=== DATA SHOWN ===
*** Block opens ***

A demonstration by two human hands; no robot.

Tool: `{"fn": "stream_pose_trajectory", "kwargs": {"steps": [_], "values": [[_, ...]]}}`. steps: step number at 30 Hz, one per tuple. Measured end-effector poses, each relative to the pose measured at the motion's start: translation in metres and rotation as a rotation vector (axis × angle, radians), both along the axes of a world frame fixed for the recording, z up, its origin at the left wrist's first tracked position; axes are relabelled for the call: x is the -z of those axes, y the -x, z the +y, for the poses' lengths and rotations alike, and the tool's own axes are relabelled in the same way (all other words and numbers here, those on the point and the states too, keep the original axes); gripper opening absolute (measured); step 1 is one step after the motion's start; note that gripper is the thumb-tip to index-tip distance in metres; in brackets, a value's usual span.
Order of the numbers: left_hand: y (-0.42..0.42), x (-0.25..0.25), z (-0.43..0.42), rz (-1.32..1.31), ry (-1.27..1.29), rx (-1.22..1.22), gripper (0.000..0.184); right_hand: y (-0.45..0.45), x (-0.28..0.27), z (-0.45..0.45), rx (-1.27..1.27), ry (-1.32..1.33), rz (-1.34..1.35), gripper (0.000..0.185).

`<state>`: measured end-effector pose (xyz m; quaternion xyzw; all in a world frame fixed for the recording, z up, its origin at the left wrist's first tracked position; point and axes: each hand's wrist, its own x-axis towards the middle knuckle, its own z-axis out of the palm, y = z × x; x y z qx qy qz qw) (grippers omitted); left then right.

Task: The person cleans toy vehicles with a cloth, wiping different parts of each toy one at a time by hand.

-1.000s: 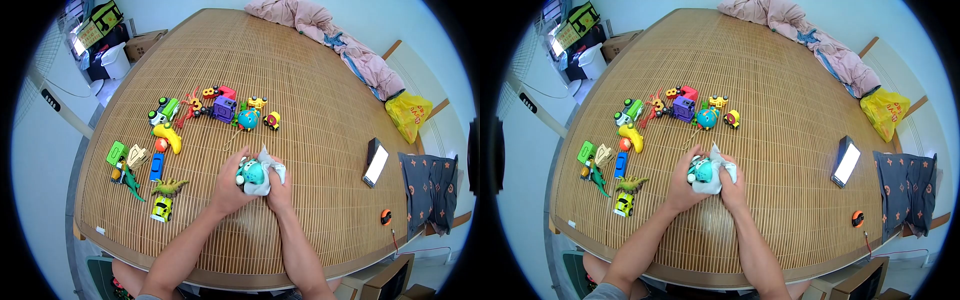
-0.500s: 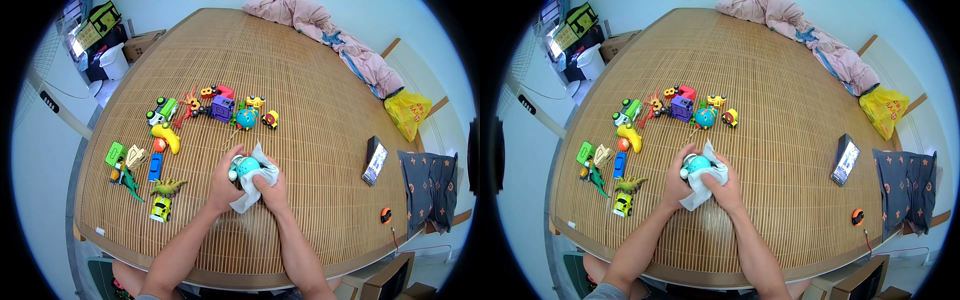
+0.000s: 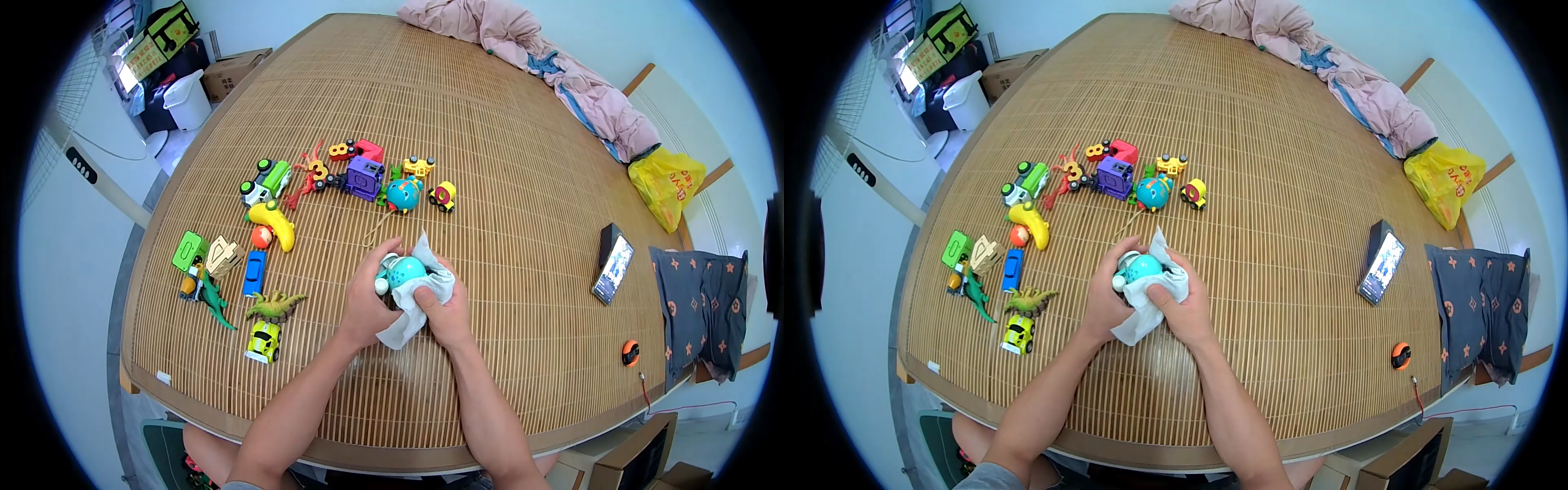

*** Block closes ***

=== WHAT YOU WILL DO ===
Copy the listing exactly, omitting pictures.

=== WRITTEN REPLY ===
A demonstration by two human hands; no robot.

Tool: `{"fn": "stream_pose_trajectory", "kwargs": {"steps": [_], "values": [[_, ...]]}}`. steps: step number at 30 Hz, one per tuple. Measured end-effector poses, each relative to the pose measured at the motion's start: translation in metres and rotation as a rotation vector (axis × angle, radians), both along the axes of a world frame fixed for the recording, z up, its origin at the left wrist's first tracked position; axes are relabelled for the call: x is the -z of those axes, y the -x, z the +y, for the poses' lengths and rotations alike, and the tool's own axes are relabelled in the same way (all other words and numbers here, those on the point and the states too, keep the original axes); gripper opening absolute (measured); step 1 is one step after the motion's start; note that gripper is the thumb-tip to index-tip distance in metres; in brackets, a value's usual span.
Order of the numbers: left_hand: y (-0.42..0.42), x (-0.25..0.25), z (-0.43..0.42), rz (-1.32..1.31), ry (-1.27..1.29), rx (-1.22..1.22), gripper (0.000..0.184); right_hand: y (-0.45..0.45), x (-0.28..0.27), z (-0.45..0.45), rx (-1.27..1.27), ry (-1.32..1.33), rz (-1.34..1.35), gripper (0.000..0.185).

`<state>`: measured end-effector pose (xyz m; quaternion xyzw; all in a world frame fixed for the recording, z up, its origin at the left wrist's first tracked position; point and axes: each hand's wrist, its own x-axis towards the middle knuckle, its own z-axis out of the palm, y = z × x; x y z qx qy qz qw) (grippers omitted); left then right.

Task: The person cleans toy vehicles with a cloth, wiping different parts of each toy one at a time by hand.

-1.000s: 
-0.500s: 
+0.000s: 

Nothing further remains to be added to the answer.